Could you give the number of lines in the entries below that contain the word "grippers"? Only the number is wanted.

--- Source records Enclosed Below ---

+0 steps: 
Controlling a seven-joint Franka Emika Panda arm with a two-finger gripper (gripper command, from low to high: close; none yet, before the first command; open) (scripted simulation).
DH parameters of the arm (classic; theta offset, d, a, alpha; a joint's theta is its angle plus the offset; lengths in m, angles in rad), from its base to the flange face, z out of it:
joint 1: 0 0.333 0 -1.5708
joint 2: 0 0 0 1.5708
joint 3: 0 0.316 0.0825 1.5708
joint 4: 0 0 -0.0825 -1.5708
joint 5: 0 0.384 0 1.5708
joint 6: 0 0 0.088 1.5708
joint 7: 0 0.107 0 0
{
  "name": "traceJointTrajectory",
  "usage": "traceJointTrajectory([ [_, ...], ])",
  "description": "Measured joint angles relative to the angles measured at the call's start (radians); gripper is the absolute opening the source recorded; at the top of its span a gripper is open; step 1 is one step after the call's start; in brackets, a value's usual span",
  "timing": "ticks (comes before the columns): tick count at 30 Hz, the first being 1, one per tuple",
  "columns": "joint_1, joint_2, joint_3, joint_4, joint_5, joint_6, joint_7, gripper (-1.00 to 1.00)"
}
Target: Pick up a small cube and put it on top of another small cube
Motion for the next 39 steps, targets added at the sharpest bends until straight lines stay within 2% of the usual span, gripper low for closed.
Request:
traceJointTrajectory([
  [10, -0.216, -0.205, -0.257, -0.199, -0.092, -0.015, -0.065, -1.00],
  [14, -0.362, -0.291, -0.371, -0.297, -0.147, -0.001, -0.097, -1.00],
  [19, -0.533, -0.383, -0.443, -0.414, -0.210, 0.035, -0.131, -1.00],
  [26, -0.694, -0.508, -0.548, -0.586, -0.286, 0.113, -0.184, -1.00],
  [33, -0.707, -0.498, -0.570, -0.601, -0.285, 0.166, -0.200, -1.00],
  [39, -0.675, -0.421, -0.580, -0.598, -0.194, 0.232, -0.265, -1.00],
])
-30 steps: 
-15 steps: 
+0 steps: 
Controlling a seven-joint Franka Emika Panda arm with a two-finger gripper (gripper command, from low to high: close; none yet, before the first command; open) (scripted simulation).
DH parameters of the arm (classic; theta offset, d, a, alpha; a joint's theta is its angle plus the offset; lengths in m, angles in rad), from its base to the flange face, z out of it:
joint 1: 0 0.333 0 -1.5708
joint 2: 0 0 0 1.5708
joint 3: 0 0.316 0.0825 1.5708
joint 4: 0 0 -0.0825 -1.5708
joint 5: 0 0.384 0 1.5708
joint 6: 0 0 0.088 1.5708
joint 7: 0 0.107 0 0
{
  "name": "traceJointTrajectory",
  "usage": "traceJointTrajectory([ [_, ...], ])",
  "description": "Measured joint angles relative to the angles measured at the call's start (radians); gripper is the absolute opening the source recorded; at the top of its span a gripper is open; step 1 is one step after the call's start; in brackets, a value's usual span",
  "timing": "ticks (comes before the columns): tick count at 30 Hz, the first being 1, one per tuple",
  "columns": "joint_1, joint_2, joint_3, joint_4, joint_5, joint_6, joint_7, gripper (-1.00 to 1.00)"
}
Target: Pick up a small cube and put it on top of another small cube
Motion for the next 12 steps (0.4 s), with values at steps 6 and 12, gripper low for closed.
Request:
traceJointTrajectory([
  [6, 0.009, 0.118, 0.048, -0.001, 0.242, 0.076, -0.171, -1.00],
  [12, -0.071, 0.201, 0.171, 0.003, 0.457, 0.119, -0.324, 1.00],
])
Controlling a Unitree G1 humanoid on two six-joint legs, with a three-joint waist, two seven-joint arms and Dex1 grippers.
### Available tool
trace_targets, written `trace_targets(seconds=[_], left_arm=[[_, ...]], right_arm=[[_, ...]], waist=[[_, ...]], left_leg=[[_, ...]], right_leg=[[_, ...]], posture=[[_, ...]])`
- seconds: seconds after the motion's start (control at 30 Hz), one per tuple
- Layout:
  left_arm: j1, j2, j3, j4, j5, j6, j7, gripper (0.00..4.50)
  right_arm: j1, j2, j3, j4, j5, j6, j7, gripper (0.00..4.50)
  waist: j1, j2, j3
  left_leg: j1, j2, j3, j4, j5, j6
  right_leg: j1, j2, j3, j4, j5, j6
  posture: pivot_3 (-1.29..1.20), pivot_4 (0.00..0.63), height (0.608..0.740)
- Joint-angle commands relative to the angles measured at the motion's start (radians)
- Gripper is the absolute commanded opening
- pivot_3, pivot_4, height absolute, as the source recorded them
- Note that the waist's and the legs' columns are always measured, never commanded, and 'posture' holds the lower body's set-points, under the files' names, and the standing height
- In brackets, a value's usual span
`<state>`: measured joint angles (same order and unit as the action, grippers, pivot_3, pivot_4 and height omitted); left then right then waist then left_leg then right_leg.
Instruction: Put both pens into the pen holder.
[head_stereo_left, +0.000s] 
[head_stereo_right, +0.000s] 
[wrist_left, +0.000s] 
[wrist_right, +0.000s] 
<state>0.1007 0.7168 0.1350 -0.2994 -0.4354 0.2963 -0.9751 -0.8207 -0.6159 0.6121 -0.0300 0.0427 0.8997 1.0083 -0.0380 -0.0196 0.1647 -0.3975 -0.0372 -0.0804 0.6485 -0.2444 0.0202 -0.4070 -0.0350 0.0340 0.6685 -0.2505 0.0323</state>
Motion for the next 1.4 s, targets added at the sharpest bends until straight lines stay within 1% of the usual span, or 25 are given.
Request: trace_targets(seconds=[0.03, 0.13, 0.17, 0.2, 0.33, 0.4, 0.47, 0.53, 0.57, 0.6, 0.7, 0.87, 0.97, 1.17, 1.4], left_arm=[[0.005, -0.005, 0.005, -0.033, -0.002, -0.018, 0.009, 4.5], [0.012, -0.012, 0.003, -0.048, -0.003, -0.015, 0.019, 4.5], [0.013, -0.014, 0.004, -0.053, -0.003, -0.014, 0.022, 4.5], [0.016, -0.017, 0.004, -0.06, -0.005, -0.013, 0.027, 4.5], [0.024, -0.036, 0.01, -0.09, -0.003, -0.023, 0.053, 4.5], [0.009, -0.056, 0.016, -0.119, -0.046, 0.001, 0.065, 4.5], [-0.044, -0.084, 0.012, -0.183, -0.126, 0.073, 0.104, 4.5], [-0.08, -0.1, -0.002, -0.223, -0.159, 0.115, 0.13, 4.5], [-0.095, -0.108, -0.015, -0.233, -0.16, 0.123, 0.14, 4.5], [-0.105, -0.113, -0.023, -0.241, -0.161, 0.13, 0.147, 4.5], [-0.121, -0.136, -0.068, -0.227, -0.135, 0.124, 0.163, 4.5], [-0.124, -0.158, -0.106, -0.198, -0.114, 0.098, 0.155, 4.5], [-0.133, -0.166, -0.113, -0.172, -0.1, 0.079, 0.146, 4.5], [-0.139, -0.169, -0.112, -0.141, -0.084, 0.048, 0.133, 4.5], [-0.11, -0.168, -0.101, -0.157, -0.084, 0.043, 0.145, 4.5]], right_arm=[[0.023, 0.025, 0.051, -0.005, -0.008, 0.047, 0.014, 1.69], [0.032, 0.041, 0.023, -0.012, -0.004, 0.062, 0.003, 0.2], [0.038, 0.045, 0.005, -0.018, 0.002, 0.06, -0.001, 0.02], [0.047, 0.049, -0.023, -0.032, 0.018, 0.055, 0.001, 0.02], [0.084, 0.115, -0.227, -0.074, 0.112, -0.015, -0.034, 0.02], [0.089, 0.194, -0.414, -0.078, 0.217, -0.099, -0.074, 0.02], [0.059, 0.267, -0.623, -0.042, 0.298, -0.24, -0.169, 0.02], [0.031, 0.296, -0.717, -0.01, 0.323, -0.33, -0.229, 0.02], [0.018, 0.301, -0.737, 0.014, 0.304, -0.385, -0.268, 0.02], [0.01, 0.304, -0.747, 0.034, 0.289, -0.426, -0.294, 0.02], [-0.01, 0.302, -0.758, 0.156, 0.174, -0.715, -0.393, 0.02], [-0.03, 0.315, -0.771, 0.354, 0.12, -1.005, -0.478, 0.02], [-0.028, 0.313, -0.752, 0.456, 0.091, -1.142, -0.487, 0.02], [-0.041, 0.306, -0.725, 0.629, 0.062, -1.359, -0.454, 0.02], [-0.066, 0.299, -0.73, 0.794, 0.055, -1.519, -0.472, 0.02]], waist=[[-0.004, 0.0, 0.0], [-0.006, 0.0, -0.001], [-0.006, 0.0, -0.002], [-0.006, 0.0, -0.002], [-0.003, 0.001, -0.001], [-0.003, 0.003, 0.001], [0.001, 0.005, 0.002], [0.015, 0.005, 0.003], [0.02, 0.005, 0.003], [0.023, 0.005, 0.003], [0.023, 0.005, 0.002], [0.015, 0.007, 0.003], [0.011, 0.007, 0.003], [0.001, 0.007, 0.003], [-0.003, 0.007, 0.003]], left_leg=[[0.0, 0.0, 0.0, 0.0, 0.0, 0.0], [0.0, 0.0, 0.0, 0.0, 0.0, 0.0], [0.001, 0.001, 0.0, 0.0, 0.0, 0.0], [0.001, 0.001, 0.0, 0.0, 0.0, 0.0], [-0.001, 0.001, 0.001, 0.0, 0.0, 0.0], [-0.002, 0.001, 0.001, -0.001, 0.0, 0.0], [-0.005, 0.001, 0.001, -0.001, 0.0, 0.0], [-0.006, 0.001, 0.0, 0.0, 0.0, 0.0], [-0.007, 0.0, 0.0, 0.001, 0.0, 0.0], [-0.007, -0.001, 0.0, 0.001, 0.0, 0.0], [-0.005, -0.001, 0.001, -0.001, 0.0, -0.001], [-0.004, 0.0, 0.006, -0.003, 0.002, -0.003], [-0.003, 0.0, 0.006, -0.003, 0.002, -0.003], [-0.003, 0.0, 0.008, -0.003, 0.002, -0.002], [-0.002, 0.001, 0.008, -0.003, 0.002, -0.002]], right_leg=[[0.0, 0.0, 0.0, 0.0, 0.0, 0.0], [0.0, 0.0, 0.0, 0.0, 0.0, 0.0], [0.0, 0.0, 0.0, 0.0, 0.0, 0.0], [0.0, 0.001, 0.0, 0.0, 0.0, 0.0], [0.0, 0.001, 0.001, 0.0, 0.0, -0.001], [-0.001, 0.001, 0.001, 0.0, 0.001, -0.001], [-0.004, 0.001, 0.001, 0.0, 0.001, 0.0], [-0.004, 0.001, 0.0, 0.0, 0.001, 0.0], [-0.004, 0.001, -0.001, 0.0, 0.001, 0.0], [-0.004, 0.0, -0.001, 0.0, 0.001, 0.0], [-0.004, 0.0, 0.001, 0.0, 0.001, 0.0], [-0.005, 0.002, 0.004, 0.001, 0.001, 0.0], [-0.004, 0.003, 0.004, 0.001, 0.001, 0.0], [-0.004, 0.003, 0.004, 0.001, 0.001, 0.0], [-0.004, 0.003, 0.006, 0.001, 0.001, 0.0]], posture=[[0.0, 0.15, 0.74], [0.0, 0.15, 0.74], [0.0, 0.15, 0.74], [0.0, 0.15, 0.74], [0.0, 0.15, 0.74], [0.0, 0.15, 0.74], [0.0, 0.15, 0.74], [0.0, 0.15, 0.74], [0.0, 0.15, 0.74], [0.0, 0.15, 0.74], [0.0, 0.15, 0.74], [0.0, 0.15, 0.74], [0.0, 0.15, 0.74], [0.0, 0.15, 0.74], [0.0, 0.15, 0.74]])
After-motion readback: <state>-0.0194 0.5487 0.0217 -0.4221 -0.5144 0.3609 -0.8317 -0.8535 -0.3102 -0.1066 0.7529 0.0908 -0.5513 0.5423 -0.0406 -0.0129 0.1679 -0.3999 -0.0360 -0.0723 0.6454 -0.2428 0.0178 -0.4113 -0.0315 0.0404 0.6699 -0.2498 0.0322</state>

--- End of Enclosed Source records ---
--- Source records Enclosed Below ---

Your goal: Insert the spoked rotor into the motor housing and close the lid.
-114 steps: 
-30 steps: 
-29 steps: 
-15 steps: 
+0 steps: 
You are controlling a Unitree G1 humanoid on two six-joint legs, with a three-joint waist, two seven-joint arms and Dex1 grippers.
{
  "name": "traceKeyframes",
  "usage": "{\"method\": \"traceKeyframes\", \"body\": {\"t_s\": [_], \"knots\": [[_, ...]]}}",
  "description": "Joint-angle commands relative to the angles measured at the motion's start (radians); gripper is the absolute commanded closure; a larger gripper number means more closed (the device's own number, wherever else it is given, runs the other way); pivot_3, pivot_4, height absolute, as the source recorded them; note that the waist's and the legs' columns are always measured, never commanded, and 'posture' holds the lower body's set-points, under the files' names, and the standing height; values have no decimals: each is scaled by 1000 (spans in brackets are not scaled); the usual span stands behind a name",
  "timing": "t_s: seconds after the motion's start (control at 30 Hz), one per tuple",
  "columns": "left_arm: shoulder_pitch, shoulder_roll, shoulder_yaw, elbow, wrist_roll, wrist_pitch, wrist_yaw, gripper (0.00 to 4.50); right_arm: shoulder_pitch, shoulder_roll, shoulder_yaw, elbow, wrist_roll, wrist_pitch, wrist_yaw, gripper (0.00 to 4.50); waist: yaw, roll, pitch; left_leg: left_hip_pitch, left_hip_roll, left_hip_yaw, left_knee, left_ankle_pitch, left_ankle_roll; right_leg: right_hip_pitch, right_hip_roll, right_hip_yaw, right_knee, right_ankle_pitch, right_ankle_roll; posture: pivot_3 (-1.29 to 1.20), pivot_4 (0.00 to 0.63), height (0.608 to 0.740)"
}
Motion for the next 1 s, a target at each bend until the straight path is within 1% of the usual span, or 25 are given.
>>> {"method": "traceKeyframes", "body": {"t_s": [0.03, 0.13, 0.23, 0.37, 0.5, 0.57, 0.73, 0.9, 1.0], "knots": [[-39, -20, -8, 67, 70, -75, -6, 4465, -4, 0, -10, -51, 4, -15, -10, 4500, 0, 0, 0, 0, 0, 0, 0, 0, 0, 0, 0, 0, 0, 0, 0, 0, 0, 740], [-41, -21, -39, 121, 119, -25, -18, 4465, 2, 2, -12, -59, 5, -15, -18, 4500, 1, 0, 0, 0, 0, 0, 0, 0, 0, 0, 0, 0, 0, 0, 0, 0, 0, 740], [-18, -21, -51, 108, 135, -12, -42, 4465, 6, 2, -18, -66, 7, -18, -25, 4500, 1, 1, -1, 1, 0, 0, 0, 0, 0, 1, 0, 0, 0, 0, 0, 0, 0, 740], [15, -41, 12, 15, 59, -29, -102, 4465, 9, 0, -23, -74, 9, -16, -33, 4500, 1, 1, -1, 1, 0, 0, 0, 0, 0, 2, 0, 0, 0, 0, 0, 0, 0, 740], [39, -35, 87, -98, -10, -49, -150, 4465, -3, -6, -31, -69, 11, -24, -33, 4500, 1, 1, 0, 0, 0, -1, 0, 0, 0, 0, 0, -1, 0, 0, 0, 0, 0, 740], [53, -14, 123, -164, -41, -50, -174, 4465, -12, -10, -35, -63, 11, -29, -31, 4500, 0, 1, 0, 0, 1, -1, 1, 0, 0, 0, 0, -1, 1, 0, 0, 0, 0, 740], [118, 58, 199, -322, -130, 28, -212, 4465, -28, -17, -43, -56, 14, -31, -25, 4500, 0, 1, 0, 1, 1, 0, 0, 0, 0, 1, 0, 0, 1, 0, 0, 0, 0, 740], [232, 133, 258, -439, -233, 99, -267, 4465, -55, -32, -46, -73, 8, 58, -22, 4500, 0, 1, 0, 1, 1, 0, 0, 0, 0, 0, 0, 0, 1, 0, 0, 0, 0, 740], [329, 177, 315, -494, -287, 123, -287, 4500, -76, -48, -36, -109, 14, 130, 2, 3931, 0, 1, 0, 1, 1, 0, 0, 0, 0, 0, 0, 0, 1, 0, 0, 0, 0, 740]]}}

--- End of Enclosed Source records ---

*Result of this task*
3